The lines below that include "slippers" are to be found and copied.
####################
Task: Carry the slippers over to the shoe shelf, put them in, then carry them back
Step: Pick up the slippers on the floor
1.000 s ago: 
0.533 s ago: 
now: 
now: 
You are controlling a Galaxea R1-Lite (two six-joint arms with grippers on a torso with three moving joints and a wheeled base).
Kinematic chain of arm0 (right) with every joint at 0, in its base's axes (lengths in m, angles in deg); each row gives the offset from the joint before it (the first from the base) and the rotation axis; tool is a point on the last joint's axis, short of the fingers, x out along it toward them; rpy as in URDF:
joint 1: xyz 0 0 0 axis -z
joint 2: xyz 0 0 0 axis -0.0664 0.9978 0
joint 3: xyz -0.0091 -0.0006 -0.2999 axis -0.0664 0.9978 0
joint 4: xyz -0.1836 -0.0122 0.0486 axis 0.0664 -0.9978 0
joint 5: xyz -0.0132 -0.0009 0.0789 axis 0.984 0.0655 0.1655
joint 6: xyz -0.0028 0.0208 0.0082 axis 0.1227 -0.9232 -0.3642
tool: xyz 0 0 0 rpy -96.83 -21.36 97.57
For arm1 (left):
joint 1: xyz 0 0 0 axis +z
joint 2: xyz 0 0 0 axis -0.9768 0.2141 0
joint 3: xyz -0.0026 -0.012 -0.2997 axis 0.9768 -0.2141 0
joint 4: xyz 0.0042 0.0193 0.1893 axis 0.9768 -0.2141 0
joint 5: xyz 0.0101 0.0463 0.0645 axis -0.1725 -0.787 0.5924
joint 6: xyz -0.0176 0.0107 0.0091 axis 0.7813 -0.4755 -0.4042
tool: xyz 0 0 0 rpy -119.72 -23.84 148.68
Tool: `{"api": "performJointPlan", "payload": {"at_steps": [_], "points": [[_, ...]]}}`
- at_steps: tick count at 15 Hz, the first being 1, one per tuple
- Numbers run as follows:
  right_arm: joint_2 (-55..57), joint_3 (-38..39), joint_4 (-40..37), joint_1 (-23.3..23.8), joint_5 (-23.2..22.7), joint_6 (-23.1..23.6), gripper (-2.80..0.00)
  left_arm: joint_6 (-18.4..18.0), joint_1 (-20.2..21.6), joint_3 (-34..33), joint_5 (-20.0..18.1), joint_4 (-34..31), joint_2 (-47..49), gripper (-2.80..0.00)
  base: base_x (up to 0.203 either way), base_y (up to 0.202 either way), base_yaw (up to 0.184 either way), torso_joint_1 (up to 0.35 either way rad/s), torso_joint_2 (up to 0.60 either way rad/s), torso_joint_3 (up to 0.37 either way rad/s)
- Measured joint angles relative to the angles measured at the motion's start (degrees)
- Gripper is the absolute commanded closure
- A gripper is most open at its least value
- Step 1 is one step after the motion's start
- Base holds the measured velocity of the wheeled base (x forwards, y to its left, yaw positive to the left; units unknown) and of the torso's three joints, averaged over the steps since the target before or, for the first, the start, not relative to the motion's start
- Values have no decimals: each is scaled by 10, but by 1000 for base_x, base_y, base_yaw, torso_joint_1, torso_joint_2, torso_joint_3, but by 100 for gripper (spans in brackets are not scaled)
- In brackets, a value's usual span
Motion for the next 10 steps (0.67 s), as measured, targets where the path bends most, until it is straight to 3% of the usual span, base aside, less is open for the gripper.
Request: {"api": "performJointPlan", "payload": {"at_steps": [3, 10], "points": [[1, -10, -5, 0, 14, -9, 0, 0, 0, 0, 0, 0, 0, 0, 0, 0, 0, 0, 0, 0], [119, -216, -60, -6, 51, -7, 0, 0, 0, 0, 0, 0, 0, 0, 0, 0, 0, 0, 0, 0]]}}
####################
◆ Result ◆
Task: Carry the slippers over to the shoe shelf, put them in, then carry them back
Step: Pick up the slippers on the floor

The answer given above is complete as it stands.